SED navigation bar go to SED home page go to Dataplot home page go to NIST home page SED Home Page SED Staff SED Projects SED Products and Publications Search SED Pages

Dataplot Vol 1 Vol 2


CHI SQUARE TWO SAMPLE

Name:
    ... CHI SQUARE TWO SAMPLE TEST
Type:
    Analysis Command
Purpose:
    Perform a chi-square two sample test that two data samples come from the same distribution. Note that we are not specifying what that common distribution is.
Description:
    The chi-square two sample test is based on binned data. Note that the binning for both data sets should be the same. The basic idea behind the chi-square two sample test is that the observed number of points in each bin (this is scaled for unequal sample sized) should be similar if the two data samples come from common distributions. More formally, the chi-square two sample test statistic can be defined as follows.

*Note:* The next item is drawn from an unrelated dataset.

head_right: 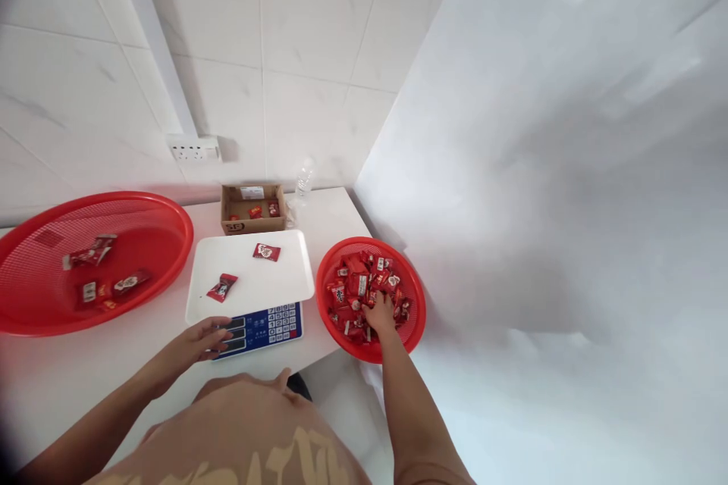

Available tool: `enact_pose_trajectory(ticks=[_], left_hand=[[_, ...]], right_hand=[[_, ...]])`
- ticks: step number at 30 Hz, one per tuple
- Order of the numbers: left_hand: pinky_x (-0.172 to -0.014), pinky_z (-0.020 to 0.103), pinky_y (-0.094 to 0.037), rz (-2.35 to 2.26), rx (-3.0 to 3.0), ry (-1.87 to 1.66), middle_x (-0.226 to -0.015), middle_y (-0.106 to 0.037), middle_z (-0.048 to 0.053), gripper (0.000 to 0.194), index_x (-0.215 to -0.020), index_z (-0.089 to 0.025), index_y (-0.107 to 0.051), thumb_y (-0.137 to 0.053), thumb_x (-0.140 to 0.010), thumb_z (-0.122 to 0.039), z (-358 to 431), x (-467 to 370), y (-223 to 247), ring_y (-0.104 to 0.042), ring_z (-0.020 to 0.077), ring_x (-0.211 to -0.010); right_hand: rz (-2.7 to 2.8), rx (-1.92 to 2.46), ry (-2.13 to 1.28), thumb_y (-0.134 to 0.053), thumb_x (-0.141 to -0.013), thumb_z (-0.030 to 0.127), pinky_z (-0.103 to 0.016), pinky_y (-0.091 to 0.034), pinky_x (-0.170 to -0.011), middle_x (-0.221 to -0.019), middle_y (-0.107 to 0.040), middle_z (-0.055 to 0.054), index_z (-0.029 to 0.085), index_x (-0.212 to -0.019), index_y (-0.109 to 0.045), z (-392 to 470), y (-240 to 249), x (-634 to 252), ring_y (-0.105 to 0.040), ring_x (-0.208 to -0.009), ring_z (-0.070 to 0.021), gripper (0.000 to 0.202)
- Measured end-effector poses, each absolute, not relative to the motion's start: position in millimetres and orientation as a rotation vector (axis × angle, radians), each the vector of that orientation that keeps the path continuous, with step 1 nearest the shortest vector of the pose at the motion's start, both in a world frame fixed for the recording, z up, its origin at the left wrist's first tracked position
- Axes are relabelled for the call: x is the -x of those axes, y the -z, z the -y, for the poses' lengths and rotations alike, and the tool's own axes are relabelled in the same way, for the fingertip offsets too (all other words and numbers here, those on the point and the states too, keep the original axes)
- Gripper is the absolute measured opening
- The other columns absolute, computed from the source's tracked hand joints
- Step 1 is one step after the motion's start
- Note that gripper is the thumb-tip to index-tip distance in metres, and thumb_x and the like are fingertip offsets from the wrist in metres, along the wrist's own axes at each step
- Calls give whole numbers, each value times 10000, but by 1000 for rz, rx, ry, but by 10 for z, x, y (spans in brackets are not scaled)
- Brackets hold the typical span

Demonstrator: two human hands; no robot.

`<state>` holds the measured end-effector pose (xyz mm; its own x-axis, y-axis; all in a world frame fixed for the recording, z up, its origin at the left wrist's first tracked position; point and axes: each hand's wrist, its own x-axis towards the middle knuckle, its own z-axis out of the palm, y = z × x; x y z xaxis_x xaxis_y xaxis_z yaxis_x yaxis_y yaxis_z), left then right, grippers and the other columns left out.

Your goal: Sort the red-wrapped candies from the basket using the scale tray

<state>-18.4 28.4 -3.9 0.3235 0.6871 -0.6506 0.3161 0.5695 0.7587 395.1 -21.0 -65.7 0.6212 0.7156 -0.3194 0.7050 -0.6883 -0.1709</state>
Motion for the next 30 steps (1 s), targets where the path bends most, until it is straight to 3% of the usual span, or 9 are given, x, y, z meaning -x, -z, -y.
enact_pose_trajectory(ticks=[5, 13, 20, 25, 30], left_hand=[[-881, 375, -470, -1250, -992, -280, -1068, -656, 100, 617, -1150, -182, -550, -663, -663, -541, -277, 128, -18, -622, 245, -976], [-869, 353, -469, -1300, -1031, -238, -1059, -648, 93, 595, -1179, -183, -532, -607, -710, -541, -239, 166, -25, -619, 235, -992], [-879, 378, -463, -1281, -1015, -251, -1080, -648, 105, 581, -1158, -191, -537, -624, -702, -541, -222, 171, -8, -616, 245, -997], [-888, 396, -449, -1260, -1003, -272, -1096, -645, 115, 587, -1170, -186, -525, -619, -705, -532, -221, 159, 9, -611, 252, -999], [-847, 379, -456, -1264, -1029, -249, -1053, -643, 100, 578, -1147, -183, -531, -622, -688, -522, -201, 136, 3, -604, 244, -973]], right_hand=[[1172, 2910, -650, -512, -802, 461, -567, -307, -984, -1378, -446, -147, 238, -1356, -399, -1, 626, -3860, -383, -1273, -341, 608], [1102, 2973, -688, -485, -777, 572, -626, -309, -950, -1333, -452, -247, 119, -1198, -568, -335, 651, -3732, -395, -1244, -396, 624], [1252, 2827, -489, -591, -744, 412, -641, -251, -959, -1181, -594, -188, 175, -1098, -604, -197, 688, -3568, -452, -1187, -352, 427], [1261, 2630, -363, -539, -770, 423, -560, -288, -959, -1017, -673, -96, 234, -916, -647, -18, 620, -3554, -507, -1091, -324, 262], [1278, 2330, -113, -517, -788, 426, -416, -389, -876, -917, -682, -116, 180, -914, -648, 113, 506, -3591, -554, -943, -287, 306]])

    H0: The two samples come from a common distribution.
    Ha: The two samples do not come from a common distribution.
    Test Statistic: For the chi-square two sample test, the data is divided into k bins and the test statistic is defined as

      C = SUM[i=1 to k][(K1*R(i) - K2*S(i))**2/(R(i) + S(i))]

    where the summation is for bin 1 to k, Ri is the observed frequency for bin i for sample 1, and Si is the observed frequency for bin i for sample 2. K1 and K2 are scaling constants that are used to adjust for unequal sample sizes. Specifically,

      K1 = SQRT(SUM[i=1 to k][S(i)]/SUM[k=1 to k][R(i)])

      K2 = SQRT(SUM[i=1 to k][R(i)]/SUM[k=1 to k][S(i)])

    This test is sensitive to the choice of bins. Most reasonable choices should produce similar, but not identical, results.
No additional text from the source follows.